§ **YOUR ASSIGNMENT**: Begin at the line containing "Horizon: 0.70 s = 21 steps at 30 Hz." in the entries below and end at the line containing "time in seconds"; transcribe that range exactly and nothing outside it.

Entries taken from a collection:
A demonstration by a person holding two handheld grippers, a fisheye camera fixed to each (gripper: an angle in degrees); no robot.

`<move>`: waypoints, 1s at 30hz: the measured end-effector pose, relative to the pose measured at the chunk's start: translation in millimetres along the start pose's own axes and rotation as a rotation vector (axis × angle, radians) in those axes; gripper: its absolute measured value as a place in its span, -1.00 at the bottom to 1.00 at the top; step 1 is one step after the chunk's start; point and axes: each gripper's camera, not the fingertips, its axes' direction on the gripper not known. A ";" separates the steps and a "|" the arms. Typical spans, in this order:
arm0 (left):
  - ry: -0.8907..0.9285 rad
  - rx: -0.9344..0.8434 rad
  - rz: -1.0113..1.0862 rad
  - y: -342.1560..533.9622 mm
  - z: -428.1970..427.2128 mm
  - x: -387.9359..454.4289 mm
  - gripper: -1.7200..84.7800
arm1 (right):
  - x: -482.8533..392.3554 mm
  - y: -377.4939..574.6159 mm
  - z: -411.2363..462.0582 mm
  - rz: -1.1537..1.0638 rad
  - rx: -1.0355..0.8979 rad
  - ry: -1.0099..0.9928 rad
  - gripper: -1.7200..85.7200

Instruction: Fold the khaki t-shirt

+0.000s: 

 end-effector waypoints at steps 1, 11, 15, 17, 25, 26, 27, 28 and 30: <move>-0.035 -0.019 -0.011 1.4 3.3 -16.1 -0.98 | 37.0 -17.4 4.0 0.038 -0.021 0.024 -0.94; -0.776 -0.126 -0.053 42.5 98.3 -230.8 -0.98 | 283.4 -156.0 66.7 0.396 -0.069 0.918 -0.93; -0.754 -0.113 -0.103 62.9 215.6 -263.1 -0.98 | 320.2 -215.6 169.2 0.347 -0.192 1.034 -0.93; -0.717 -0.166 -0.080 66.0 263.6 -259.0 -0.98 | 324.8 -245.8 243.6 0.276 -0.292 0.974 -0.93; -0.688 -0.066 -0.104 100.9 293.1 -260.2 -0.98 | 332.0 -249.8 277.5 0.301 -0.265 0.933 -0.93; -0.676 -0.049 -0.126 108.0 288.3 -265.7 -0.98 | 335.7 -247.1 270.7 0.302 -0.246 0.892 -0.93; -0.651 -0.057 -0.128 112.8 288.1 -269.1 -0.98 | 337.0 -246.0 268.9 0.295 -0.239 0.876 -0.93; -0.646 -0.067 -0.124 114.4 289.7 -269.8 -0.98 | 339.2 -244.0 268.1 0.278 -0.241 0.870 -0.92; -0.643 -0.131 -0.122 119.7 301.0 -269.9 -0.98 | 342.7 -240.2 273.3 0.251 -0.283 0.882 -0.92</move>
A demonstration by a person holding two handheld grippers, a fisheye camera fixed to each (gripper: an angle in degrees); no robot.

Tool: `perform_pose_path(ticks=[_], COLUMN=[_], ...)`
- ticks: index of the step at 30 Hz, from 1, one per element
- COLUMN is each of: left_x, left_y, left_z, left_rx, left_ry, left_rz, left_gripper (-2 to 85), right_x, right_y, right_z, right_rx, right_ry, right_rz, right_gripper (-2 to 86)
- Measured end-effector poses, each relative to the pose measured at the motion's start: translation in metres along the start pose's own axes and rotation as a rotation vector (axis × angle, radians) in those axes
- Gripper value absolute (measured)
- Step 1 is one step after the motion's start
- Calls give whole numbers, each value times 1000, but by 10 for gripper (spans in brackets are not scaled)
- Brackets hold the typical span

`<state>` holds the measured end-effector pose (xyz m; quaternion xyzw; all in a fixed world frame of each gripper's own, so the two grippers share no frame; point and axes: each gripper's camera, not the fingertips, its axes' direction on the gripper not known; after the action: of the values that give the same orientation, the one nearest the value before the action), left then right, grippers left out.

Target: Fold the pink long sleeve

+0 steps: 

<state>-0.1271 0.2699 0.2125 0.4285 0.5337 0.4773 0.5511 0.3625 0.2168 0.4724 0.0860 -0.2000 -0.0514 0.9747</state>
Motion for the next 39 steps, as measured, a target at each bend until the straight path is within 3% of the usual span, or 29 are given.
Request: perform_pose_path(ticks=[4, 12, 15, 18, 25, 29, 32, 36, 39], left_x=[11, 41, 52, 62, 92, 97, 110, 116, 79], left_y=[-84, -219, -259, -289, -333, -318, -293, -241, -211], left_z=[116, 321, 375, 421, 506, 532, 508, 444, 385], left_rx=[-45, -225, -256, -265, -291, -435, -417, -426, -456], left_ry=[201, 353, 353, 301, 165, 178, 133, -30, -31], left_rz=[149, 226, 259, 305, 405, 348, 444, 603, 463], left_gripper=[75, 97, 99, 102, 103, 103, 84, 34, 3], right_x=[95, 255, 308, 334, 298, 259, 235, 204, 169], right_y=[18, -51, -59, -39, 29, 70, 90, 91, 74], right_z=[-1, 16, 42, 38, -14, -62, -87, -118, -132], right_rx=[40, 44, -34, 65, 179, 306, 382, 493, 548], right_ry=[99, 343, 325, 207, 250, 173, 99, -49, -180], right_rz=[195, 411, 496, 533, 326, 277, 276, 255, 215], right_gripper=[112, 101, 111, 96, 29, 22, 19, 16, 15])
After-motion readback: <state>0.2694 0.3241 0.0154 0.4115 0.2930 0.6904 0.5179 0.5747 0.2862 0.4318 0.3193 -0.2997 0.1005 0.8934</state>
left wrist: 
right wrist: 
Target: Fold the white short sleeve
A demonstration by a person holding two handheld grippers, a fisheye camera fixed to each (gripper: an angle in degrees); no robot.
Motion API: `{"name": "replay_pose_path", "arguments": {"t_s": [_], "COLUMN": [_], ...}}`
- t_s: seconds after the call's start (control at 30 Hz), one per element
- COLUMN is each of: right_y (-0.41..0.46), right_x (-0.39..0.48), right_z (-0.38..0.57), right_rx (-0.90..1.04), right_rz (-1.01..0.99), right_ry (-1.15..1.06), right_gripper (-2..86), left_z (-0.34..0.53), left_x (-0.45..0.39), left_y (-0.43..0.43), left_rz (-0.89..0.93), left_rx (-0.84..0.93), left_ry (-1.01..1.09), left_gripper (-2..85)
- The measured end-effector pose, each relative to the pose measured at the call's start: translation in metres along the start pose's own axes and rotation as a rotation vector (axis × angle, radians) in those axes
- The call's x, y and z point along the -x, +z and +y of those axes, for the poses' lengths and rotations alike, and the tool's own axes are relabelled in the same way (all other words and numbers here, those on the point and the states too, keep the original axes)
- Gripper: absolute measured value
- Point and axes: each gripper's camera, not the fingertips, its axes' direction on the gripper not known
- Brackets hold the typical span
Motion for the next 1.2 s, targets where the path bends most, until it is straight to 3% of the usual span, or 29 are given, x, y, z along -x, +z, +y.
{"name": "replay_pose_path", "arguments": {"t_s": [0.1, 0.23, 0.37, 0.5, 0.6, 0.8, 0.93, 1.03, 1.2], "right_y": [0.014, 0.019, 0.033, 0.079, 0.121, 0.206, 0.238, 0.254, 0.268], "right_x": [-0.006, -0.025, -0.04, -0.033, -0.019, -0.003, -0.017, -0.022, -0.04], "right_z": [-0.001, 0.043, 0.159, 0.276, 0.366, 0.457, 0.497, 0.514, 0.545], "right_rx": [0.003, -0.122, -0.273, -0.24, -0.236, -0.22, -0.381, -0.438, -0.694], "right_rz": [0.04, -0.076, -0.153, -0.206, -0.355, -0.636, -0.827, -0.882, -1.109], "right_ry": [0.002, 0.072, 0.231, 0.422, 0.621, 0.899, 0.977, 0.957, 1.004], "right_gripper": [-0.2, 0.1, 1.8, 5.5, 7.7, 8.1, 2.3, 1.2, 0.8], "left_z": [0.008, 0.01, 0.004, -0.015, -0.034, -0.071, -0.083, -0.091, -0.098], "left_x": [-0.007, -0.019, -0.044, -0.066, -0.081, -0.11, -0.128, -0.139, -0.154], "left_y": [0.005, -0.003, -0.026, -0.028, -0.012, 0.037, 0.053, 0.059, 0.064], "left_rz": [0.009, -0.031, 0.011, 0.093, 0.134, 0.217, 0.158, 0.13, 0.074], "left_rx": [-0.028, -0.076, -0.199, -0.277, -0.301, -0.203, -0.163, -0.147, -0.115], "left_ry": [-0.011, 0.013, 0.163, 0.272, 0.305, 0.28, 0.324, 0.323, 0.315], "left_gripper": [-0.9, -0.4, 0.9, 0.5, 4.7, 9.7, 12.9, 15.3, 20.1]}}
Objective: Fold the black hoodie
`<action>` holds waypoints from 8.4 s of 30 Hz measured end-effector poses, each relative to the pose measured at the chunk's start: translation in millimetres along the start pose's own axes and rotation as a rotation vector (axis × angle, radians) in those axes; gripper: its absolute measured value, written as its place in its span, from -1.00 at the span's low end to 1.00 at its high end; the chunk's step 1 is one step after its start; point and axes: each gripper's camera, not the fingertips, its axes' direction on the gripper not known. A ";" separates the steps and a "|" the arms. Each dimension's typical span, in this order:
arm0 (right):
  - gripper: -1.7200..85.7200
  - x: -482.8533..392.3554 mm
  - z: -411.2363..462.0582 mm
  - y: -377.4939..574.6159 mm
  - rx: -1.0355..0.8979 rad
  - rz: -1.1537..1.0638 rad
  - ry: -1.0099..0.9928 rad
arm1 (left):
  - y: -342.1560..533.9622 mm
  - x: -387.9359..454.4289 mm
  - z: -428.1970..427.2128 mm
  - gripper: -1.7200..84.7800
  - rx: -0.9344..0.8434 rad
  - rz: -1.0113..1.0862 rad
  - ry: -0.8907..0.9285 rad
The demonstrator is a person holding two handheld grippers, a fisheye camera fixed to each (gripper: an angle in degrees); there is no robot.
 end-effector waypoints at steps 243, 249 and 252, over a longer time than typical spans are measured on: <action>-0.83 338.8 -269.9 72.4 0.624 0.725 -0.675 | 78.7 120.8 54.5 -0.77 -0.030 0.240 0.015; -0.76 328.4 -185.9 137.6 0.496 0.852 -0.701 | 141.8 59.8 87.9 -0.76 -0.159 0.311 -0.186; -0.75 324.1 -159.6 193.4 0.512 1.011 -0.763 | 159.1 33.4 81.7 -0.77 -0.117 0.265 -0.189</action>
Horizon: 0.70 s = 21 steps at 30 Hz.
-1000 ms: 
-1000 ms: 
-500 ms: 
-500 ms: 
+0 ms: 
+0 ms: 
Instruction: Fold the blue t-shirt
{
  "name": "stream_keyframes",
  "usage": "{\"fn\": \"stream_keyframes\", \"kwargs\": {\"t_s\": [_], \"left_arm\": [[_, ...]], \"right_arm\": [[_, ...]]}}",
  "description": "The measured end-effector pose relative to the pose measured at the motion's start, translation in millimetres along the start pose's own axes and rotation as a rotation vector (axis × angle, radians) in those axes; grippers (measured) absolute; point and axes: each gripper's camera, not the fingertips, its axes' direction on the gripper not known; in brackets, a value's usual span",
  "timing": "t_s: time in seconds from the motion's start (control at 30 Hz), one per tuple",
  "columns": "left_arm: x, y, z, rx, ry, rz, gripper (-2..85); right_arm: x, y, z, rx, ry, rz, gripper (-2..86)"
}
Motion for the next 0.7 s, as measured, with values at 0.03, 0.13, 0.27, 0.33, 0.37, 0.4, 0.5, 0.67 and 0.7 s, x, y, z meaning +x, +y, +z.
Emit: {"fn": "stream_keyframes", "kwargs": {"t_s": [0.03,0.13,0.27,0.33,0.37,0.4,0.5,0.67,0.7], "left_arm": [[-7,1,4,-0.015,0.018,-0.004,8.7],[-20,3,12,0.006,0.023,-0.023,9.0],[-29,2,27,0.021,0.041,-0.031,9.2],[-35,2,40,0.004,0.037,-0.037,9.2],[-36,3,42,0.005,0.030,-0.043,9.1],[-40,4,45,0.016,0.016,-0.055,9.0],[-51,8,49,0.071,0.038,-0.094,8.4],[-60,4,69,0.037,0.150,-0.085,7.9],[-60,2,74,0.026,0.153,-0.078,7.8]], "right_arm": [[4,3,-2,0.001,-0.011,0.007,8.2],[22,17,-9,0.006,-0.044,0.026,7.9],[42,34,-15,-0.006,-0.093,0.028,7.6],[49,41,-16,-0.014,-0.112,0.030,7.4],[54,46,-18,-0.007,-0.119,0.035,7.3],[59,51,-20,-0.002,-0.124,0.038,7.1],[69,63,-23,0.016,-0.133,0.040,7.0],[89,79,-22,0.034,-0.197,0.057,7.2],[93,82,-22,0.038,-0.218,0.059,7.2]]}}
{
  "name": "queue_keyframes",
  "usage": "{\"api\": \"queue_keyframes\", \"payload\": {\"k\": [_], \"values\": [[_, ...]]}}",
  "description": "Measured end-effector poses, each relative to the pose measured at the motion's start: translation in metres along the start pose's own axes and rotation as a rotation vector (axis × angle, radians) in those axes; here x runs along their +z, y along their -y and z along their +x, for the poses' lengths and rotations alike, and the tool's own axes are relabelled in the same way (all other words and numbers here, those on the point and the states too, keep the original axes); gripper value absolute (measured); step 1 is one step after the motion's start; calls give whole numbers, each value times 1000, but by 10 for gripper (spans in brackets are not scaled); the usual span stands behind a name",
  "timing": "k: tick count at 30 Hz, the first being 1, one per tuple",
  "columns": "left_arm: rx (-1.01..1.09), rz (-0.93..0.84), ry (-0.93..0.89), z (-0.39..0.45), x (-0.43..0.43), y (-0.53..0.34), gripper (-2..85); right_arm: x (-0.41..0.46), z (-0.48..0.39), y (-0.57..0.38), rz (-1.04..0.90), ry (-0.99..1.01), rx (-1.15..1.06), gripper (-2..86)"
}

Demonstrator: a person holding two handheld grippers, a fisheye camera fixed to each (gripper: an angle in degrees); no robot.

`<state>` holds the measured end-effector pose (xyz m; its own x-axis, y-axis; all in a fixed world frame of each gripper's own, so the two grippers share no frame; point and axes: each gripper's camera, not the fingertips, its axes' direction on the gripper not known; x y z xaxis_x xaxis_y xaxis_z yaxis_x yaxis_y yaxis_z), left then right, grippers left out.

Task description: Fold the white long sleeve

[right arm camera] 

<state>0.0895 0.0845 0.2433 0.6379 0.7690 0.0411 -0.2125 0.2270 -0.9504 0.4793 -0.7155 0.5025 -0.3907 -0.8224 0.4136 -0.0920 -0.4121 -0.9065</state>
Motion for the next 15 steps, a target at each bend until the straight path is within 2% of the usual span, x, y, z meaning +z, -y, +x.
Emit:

§ **ANSWER**:
Horizon: 0.70 s = 21 steps at 30 Hz.
-1000 ms: 
-1000 ms: 
-500 ms: 
-500 ms: 
+0 ms: 
+0 ms: 
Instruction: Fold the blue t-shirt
{
  "name": "stream_keyframes",
  "usage": "{\"fn\": \"stream_keyframes\", \"kwargs\": {\"t_s\": [_], \"left_arm\": [[_, ...]], \"right_arm\": [[_, ...]]}}",
  "description": "The measured end-effector pose relative to the pose measured at the motion's start, translation in millimetres along the start pose's own axes and rotation as a rotation vector (axis × angle, radians) in those axes; grippers (measured) absolute; point and axes: each gripper's camera, not the fingertips, its axes' direction on the gripper not known; in brackets, a value's usual span",
  "timing": "t_s: time in seconds from the motion's start (control at 30 Hz), one per tuple",

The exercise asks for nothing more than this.